Colombia is well known around the world for its high-quality coffee, which has been the result of a significant amount of hard work behind the scenes. The coffee industry of Colombia is an important part of the agriculture sector, accounting for nearly 30% of the workforce, with 560,000 families involved with the industry, according to the Federación Nacional de Cafeteros. Coffee is largely grown in the highlands of the Sierra Nevada of Santa Marta, in addition to three regions of the Andes mountain range. Colombia's wet and dry seasons allow for two harvests per year, with one running from September to December and the other from April to June. The country's rich, volcanic soil and predominantly shade-grown cultivation also encourages harvests.

A steady support behind the Colombian coffee industry has been the Federación Nacional de Cafeteros. Founded in 1927, it is the largest rural non-profit organization in the world. It represents the interests of the growers and helps to defend their position when in need. The organization has also launched many social programs over the years to help develop the industry, the lives of the farmers, as well as the environment. One of Federación Nacional de Cafeteros' main priorities is to find new ways to increase the value added that the farmers and producers experience. To help achieve this goal, the organization established the National Coffee Fund in the 1940s. This fund offers a Purchase Guarantee Policy, meaning farmers are able to sell their coffee at a transparent minimum price. The price is calculated using a formula, which takes into account the current international price and the exchange rate, as well as other factors that affect coffee prices. However, farmers are able to sell their coffee at higher prices than this by developing special characteristics for their coffee, such as organic. They are not obligated to sell their product at the minimum price, but if they wish to, there are over 500 locations to do so and they can sell as much of their output as desired to receive approximately 95% of the value. Due to the Federación Nacional de Cafeteros, growers are more aware of coffee prices at the time of planting, meaning they can take into account any changes or special requirements to efficiently plan their production and better manage their cash flows.
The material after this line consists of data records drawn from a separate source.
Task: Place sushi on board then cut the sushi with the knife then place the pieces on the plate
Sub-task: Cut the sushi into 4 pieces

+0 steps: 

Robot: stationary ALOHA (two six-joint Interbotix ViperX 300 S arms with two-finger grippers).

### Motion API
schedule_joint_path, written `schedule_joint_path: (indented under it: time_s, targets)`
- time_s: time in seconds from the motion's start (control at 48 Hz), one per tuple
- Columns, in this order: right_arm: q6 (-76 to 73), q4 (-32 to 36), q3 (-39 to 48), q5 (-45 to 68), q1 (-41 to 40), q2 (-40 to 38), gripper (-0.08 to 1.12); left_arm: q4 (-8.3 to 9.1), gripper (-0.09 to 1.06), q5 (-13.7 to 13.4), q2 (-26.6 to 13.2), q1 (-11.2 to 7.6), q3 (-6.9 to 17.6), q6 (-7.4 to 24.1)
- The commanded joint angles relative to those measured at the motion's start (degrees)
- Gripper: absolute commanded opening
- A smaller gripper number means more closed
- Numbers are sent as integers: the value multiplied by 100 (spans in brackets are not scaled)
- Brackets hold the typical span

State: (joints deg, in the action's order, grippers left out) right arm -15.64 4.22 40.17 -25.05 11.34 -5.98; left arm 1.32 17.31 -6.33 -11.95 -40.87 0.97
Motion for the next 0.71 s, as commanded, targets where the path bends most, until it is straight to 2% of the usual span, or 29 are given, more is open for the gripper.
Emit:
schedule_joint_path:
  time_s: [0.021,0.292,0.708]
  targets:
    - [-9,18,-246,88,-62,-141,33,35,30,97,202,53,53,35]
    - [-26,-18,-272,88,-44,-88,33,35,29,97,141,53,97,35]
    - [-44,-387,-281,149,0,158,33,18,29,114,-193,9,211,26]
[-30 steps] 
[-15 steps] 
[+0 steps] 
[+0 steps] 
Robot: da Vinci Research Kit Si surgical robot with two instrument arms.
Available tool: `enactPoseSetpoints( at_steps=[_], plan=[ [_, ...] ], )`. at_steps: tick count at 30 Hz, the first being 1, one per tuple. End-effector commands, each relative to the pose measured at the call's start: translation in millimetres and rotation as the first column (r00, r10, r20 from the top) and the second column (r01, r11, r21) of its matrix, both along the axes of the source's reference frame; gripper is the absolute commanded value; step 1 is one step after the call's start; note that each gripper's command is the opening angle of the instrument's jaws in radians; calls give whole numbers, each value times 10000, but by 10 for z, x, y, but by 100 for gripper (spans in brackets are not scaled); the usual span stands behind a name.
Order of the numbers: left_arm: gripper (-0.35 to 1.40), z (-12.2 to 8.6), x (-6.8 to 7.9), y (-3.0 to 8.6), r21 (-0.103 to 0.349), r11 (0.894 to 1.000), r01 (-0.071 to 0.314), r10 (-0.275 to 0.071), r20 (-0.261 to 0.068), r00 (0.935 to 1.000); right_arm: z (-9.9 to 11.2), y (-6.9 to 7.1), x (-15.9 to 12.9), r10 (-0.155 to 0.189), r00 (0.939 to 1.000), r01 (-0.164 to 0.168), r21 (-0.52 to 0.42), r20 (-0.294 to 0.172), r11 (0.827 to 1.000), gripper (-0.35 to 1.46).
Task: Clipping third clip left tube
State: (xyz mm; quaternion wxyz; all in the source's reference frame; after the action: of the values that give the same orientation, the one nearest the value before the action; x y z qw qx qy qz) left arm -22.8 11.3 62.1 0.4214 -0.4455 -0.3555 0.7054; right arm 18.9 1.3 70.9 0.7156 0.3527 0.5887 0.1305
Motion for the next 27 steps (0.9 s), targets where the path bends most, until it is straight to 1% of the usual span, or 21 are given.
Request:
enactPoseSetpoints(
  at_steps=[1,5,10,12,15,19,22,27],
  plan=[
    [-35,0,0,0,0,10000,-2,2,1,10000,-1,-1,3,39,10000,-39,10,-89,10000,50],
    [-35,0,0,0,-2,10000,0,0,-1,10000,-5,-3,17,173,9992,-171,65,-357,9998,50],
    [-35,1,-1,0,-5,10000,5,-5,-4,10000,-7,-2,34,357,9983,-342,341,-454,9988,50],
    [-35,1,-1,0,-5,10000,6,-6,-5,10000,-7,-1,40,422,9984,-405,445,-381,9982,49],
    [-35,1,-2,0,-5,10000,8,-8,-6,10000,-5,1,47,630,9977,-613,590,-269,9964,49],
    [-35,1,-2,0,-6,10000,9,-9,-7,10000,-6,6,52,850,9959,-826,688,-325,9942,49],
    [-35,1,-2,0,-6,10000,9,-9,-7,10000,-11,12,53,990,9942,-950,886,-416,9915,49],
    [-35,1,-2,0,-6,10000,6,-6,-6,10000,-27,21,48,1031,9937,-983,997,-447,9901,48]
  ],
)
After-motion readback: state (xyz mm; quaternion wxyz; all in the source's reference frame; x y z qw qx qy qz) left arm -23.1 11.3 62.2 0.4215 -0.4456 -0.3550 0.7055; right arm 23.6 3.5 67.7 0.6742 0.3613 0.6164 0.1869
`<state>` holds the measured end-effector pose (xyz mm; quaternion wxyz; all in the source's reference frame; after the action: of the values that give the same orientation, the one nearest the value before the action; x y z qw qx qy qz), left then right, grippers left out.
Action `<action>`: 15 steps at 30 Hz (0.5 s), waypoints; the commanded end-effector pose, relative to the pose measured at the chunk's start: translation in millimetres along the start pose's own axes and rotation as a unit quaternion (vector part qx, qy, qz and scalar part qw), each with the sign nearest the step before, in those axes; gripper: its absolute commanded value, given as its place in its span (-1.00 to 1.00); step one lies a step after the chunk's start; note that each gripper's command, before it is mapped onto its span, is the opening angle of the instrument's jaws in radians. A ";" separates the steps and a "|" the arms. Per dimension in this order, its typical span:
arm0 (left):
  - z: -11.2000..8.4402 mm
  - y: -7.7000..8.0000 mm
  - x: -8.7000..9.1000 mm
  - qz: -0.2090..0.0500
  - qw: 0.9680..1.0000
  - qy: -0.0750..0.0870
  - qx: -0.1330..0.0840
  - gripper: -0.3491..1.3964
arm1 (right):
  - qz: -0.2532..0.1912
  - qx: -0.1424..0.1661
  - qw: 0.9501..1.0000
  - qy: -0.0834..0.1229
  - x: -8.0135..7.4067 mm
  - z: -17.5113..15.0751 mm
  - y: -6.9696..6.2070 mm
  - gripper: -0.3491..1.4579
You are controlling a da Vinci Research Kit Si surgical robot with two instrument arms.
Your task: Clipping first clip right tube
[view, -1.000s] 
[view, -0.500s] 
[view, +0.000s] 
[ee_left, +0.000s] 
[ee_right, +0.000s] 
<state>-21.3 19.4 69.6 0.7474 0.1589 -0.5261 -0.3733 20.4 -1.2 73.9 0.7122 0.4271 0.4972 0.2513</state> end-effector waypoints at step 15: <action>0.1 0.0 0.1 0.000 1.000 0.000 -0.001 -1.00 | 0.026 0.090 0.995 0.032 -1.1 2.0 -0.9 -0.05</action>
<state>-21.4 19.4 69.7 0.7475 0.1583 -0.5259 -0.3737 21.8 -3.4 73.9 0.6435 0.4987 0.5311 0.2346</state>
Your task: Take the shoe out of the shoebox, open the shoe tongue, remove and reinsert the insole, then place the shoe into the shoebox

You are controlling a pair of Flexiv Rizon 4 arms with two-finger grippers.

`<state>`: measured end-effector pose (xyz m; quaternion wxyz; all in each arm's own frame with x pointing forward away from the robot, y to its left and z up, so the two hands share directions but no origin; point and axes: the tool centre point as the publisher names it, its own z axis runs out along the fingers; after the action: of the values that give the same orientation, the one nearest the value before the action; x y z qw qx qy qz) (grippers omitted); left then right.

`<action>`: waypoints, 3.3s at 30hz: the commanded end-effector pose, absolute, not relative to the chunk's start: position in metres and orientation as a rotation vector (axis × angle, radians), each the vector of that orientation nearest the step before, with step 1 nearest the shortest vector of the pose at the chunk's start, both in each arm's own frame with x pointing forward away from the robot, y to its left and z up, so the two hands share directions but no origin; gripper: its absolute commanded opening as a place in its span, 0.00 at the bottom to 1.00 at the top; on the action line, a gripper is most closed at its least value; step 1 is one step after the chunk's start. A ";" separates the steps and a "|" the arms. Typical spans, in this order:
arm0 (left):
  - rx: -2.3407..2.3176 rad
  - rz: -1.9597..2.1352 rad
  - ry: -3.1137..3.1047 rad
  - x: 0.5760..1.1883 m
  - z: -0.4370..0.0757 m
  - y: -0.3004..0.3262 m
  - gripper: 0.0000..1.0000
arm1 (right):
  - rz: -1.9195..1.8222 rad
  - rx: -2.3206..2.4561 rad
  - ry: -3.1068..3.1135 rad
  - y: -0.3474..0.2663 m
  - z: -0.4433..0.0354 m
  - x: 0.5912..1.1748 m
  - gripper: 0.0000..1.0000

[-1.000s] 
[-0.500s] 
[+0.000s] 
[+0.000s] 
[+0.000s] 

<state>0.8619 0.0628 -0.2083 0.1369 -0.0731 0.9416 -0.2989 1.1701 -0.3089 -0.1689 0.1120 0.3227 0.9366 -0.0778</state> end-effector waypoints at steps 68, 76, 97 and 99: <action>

Colombia is the world's fourth-largest producer of coffee, behind Indonesia in third, Vietnam in second, and Brazil in first place. According to Statista, the online statistics group, Colombia produced 465,000 tons of coffee in 2012, only slightly behind Indonesia at 657,000 tons, but significantly behind Vietnam and Brazil, which managed to produce 1.29 million and 3.04 million tons respectively. Luis Genero Muñoz, General Manager of Federación Nacional de Cafeteros, explained in conversation with TBY how production has remained steady. “So far, 2014 has been a very positive year, and we expect to close it at the same level as 2013; this amounts to 11.5 million bags of coffee." Muñoz went on to explain that “gourmet and high-quality coffee consumption grows every year at an average of 5% to 6%, and we are a significant part of this market."

Currently, around 43% of the coffee that Colombia exports is recognized as very high quality, while 60% of exports are classed as specialized. The numerous free trade agreements (FTAs) the country has signed have also helped to boost Colombia's coffee presence in the world with 95% of the country's production currently being exported according to the Federación Nacional de Cafeteros. The US is the largest importer of Colombian coffee, accounting for around 42% in 2012 and 2013, which was followed by Japan, Belgium, and Canada, importing 10%, 7%, and 7% of total exports, respectively. However, increasing costs and falling prices are putting a strain on farmers. In 2013, farmers claimed the cost to produce a 125-kilogram bag of green coffee was $425, while the price to sell was $295. Hence, between 2013 and 2014, the government is offering $1.2 billion of direct subsidies and financial assistance to farmers.